Le ministère de l’Agriculture ne s’y oppose pas.

La VMVT a indiqué à BNS que plusieurs signalements de cas potentiels de la maladie avaient été reçus pendant la période d’application des mesures renforcées, mais que les analyses n’avaient pas permis de confirmer la présence de la maladie. Cette année, aucun signalement de la maladie n’a été reçu.

Akvilė Girdzijauskaitė, présidente de l’Association des éleveurs d’alpagas et de lamas, a déclaré à BNS qu’elle allait désormais pouvoir se préparer à l’exposition spécialisée consacrée aux alpagas et à leur laine, qui se tiendra en Lituanie le dernier week-end de septembre.

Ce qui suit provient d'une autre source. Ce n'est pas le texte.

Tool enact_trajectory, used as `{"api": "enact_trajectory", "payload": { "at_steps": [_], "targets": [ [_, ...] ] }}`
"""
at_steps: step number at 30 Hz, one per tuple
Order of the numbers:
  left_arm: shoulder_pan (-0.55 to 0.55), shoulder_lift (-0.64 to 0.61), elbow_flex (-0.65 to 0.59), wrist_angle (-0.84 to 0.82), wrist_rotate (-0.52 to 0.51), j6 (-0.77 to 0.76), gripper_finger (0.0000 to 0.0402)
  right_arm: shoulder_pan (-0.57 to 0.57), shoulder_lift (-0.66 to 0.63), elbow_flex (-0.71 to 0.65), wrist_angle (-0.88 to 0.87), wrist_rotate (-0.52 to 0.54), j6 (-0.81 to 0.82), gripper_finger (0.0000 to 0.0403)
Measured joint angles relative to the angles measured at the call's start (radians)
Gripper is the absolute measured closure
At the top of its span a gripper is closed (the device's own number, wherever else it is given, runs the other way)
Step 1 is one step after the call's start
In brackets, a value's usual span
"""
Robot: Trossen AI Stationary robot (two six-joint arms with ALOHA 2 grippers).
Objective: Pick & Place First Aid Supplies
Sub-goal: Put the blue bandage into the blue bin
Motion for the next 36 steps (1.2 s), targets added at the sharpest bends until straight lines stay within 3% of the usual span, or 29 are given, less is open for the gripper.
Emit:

« L’année dernière, il n’y a pas eu d’exposition en raison des restrictions, mais l’année d’avant (le salon – BNS), il y en a eu un qui a remporté un franc succès, et nous allons certainement l’organiser à nouveau cette année, car un juge venant d’Allemagne a déjà été réservé“ , a déclaré A. Girdzijauskaitė.

Selon elle, environ 2 000 alpagas sont élevés dans les exploitations lituaniennes, et un peu moins de lamas.

D’après les données de la VMVT, en février de cette année, les services vétérinaires chypriotes ont confirmé des foyers de fièvre aphteuse dans trois exploitations d’élevage situées dans la région de Larnaca, tandis qu’en mars, la Grèce a signalé les premiers foyers confirmés de la maladie sur l’île de Lesbos.

En Allemagne, dans le Land de Brandebourg, près de Berlin, la capitale du pays, le premier foyer de fièvre aphteuse a été confirmé en janvier 2025 au sein d’un troupeau de buffles, tandis qu’en mars, trois cas ont été confirmés en Slovaquie ; parallèlement, six foyers avaient été enregistrés en Hongrie au printemps dernier.

L'Allemagne a retrouvé son statut de pays indemne de fièvre aphteuse en avril 2025, la Hongrie en septembre et la Slovaquie fin octobre.